■ To do ■
Write out again the entries from the first line to the line that includes "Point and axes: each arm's", keeping both of those lines.

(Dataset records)
---*---

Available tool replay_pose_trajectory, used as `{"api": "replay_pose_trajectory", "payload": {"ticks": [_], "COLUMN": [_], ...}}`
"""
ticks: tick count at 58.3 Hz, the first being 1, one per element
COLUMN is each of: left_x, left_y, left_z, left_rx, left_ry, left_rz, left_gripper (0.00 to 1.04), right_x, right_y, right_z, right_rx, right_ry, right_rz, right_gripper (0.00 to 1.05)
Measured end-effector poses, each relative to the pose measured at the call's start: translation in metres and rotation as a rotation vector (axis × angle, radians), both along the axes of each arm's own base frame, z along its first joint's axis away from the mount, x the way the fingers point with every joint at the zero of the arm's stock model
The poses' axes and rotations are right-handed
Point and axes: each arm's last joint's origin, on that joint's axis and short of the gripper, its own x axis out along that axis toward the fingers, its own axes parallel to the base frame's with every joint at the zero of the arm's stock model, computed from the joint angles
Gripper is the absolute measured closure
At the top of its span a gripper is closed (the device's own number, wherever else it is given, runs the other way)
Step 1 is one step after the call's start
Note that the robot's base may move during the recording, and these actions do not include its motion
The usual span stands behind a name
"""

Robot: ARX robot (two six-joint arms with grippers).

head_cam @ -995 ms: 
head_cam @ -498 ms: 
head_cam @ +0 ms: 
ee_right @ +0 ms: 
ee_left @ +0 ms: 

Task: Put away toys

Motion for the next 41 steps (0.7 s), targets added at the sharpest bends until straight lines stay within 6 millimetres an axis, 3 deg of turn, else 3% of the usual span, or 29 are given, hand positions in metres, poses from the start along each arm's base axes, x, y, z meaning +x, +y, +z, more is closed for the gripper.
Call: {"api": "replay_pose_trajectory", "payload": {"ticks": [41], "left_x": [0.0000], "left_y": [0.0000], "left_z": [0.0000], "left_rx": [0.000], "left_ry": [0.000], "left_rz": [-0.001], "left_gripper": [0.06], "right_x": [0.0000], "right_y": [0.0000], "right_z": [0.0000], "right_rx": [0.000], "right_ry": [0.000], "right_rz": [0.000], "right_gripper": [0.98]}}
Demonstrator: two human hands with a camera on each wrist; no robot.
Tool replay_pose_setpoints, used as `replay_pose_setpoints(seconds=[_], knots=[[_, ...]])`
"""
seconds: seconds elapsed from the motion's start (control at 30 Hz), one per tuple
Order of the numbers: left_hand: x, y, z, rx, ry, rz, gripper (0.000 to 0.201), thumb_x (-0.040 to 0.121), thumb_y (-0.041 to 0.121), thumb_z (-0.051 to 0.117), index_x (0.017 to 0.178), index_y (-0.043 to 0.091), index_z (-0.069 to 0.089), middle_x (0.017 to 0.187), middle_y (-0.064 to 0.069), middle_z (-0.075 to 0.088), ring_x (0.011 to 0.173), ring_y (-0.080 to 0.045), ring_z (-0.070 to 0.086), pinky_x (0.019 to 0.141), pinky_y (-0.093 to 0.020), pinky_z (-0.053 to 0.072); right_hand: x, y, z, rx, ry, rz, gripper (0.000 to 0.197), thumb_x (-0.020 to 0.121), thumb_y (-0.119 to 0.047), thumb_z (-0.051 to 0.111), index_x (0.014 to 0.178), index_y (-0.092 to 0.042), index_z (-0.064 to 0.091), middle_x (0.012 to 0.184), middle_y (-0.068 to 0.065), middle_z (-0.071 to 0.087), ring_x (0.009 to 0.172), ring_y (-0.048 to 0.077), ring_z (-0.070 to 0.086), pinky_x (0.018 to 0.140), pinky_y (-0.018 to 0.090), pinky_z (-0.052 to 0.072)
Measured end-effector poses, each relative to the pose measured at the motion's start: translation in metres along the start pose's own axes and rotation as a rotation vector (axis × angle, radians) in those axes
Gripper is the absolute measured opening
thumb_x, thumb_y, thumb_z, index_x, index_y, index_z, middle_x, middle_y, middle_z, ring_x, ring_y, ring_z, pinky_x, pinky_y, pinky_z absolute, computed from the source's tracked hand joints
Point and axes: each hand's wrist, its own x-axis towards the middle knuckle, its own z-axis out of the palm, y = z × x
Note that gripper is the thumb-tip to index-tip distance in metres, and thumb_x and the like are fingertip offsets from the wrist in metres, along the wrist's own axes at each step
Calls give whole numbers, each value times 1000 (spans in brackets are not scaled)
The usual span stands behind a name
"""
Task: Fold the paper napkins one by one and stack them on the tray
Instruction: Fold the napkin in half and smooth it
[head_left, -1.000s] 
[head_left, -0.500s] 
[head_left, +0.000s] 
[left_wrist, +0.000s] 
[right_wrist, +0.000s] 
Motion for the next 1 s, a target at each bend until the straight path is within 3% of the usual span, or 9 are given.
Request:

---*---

■ Solution to this exercise ■
Available tool replay_pose_trajectory, used as `{"api": "replay_pose_trajectory", "payload": {"ticks": [_], "COLUMN": [_], ...}}`
"""
ticks: tick count at 58.3 Hz, the first being 1, one per element
COLUMN is each of: left_x, left_y, left_z, left_rx, left_ry, left_rz, left_gripper (0.00 to 1.04), right_x, right_y, right_z, right_rx, right_ry, right_rz, right_gripper (0.00 to 1.05)
Measured end-effector poses, each relative to the pose measured at the call's start: translation in metres and rotation as a rotation vector (axis × angle, radians), both along the axes of each arm's own base frame, z along its first joint's axis away from the mount, x the way the fingers point with every joint at the zero of the arm's stock model
The poses' axes and rotations are right-handed
Point and axes: each arm's last joint's origin, on that joint's axis and short of the gripper, its own x axis out along that axis toward the fingers, its own axes parallel to the base frame's with every joint at the zero of the arm's stock model, computed from the joint angles

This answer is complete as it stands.